Hay obras que se disfrutan desde la butaca y otras que invitan a dar el primer paso dentro de ellas. El mar enamorado pertenece a estas últimas. Desde que cruzas la puerta del recinto, queda claro que todo ha sido pensado para las primeras infancias: bebés, niñas y niños ocupan el centro de la propuesta, mientras mamás, papás y acompañantes descubren el mundo a través de sus ojos.
Creada por Alejandra Ballina, Liliana Rosas y Erzy Yoseff, la puesta narra el encuentro entre el Mar y la Luna, guiados por Chat, un simpático pelícano. Bajo la dirección de Ballina y con las actuaciones de Rosas, Yoseff y Rosaura Pérez Sanz —además de la participación especial de Fernanda Castillo como la voz de la Luna—, la puesta transforma el escenario en una playa imaginaria donde la escenografía, la iluminación, el diseño sonoro y la interacción con el público dan vida a un universo que invita a jugar, explorar y dejarse sorprender.
Aquí no importa permanecer en silencio ni quedarse quieto. Entre nubes, olas, animales marinos y pequeños rituales que involucran a toda la familia. Si aún no conoces este tipo de propuestas para primeras infancias, aquí te compartimos tres razones para sumergirte en esta enternecedora puesta en escena:
1. El primer gran descubrimiento en la infancia. A diferencia de una función tradicional, la obra rompe la barrera entre escenario y espectadores. Desde el ingreso, bebés, niñas y niños son el centro de la experiencia: ocupan los tapetes que simulan la arena, se quitan los zapatos para recorrer el espacio en calcetines y participan en distintas dinámicas que los convierten en parte de la historia.
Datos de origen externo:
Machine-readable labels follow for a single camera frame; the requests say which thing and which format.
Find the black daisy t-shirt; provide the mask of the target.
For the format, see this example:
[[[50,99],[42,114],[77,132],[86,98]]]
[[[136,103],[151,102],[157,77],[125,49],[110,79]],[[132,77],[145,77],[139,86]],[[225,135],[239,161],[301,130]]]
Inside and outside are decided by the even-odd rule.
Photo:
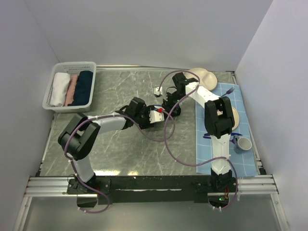
[[[167,115],[170,115],[171,117],[178,117],[181,115],[181,108],[179,106],[177,106],[173,111],[171,111],[171,107],[168,107],[166,109],[161,104],[154,104],[150,105],[150,110],[164,115],[165,118],[167,117]]]

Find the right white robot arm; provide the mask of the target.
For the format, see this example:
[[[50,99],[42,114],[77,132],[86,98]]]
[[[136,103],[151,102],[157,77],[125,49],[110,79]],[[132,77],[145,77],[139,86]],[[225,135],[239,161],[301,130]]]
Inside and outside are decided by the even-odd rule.
[[[174,110],[180,108],[180,103],[186,98],[190,97],[200,104],[204,109],[204,125],[205,129],[210,135],[212,142],[213,158],[195,164],[195,167],[211,163],[211,188],[217,192],[224,190],[227,185],[227,179],[232,177],[232,170],[230,162],[229,145],[232,133],[232,128],[235,125],[234,116],[232,112],[231,101],[227,96],[217,96],[205,87],[201,86],[201,80],[197,74],[191,71],[187,73],[192,74],[192,78],[186,78],[184,71],[176,70],[168,73],[164,78],[173,74],[172,77],[176,91],[168,93],[167,98],[163,100],[163,108],[167,110],[167,117],[165,123],[172,116],[178,116]]]

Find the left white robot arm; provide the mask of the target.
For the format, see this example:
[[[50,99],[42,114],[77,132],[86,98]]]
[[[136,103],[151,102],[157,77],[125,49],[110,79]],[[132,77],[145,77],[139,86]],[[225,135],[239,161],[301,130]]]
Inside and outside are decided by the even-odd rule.
[[[155,123],[164,121],[162,112],[159,106],[147,106],[144,100],[135,97],[128,105],[108,115],[86,116],[77,113],[59,136],[58,143],[79,177],[78,187],[84,193],[95,189],[96,175],[89,154],[99,134],[124,130],[135,124],[140,129],[152,128]]]
La obra entiende que, durante los primeros años de vida, descubrir el mundo también significa tocarlo, recorrerlo y jugar con él.
2. Un océano construido con luz, color e imaginación. Uno de los mayores atractivos del montaje radica en su propuesta escénica. Una enorme tela se convierte en un mar que cambia de humor con el movimiento de las actrices; la iluminación transforma el espacio para dar paso a un universo submarino donde aparecen medusas fluorescentes, peces y burbujas, mientras el diseño sonoro acompaña cada transición. La escenografía, lejos de ser un fondo, se transforma constantemente para invitar a las infancias a explorar un mundo donde cada objeto adquiere un nuevo significado.
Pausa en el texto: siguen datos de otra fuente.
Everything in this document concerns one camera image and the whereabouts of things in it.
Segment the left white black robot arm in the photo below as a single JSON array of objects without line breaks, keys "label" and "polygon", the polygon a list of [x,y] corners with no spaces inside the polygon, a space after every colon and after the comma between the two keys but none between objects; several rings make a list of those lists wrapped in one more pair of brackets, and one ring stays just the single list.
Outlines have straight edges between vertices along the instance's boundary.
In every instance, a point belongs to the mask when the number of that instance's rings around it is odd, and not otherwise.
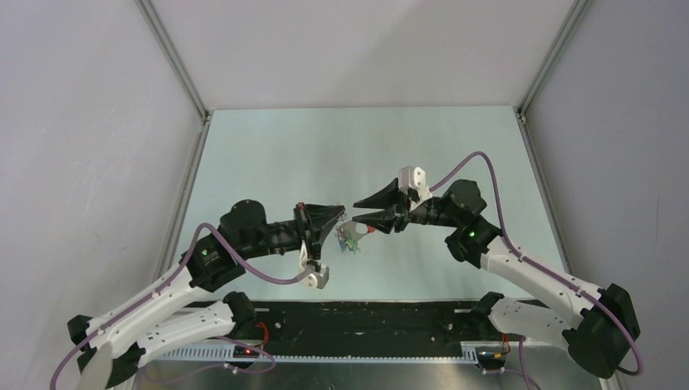
[{"label": "left white black robot arm", "polygon": [[289,220],[270,223],[255,200],[237,202],[219,225],[201,223],[182,259],[119,307],[77,315],[67,328],[80,389],[113,388],[155,358],[193,342],[255,332],[251,300],[230,292],[203,310],[179,315],[244,274],[275,285],[324,288],[329,269],[320,262],[324,241],[345,213],[342,205],[300,202]]}]

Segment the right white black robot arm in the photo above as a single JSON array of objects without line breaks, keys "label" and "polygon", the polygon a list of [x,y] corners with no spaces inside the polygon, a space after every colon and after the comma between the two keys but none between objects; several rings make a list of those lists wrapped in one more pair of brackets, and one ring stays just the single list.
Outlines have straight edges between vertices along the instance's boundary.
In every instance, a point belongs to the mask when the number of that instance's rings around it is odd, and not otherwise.
[{"label": "right white black robot arm", "polygon": [[529,256],[482,216],[486,206],[473,180],[454,181],[440,197],[403,189],[393,180],[354,203],[365,210],[354,221],[385,234],[409,224],[452,228],[444,242],[455,260],[498,275],[541,303],[487,293],[471,319],[478,337],[490,340],[502,332],[546,342],[602,379],[622,371],[622,360],[640,335],[631,295],[617,284],[602,288]]}]

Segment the red handled metal key holder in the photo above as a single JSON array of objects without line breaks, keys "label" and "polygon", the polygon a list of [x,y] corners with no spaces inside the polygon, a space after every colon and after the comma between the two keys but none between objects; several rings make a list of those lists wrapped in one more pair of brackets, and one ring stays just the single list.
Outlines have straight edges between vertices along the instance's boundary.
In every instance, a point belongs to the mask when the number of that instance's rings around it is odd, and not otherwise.
[{"label": "red handled metal key holder", "polygon": [[336,227],[337,237],[343,242],[358,242],[364,236],[367,236],[374,231],[375,229],[373,227],[369,227],[364,223],[358,223],[353,220],[344,221]]}]
3. Un recuerdo compartido en familia. El mar enamorado nos regala momentos que permanecen en la memoria: niñas y niños elaborando un collar con conchas para regalar a la Luna, siguiendo el vuelo del simpático pelícano o maravillándose con las criaturas marinas que aparecen entre ellos. Y mientras eso sucede, madres, padres y acompañantes terminan mirando la escena con la misma curiosidad. De esta manera, lo que sucede frente a nuestros ojos, nos recuerda que el teatro también puede ser un espacio para compartir el asombro entre generaciones.
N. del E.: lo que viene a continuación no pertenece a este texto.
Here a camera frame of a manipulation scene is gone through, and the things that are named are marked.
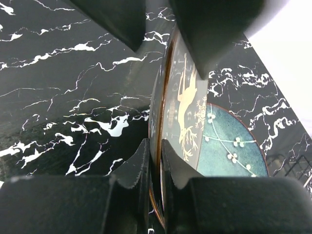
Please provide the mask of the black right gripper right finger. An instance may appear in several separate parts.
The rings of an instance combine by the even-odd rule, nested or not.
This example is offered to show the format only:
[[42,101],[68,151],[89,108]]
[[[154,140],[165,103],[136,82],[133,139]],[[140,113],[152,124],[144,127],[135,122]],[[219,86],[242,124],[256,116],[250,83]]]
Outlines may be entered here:
[[168,234],[309,234],[312,201],[289,177],[204,177],[162,141]]

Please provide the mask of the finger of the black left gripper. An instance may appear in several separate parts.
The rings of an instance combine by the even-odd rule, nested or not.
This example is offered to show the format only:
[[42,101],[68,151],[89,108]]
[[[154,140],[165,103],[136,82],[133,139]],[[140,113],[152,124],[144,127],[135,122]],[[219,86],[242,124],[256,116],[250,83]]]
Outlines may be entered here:
[[70,4],[136,52],[146,32],[144,0],[71,0]]
[[262,13],[263,0],[171,0],[170,6],[202,79]]

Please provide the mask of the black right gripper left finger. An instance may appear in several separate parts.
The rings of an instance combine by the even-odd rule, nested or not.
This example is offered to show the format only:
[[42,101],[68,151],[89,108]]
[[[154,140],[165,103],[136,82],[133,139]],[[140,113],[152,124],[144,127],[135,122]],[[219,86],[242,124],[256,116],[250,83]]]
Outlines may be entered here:
[[15,176],[0,190],[3,234],[145,234],[150,142],[107,176]]

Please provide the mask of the grey reindeer snowflake plate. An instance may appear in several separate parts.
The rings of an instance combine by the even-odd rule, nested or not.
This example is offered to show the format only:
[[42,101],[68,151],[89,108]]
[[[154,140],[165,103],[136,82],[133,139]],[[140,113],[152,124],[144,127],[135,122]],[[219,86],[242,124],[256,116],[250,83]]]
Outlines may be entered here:
[[150,199],[162,226],[165,219],[161,141],[168,140],[180,158],[197,168],[207,88],[207,80],[201,79],[178,26],[174,26],[155,79],[148,130],[152,158]]

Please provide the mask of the dark teal glazed plate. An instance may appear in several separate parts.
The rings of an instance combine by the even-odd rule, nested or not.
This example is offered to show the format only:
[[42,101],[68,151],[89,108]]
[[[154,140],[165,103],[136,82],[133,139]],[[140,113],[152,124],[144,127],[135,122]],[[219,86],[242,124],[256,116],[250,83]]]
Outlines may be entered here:
[[264,154],[247,127],[229,111],[206,106],[196,170],[204,176],[268,177]]
La obra nos invita a detener el ritmo cotidiano, entrar descalzos a una playa imaginaria y permitir que el teatro haga lo que mejor sabe hacer: despertar la imaginación de quienes apenas comienzan a explorar el mundo y también de quienes los acompañan.
La respuesta del público fue tal que la temporada agotó todas sus localidades, esperamos que El mar enamorado regrese pronto a los escenarios para que más familias puedan descubrir esta entrañable experiencia teatral para las primeras infancias.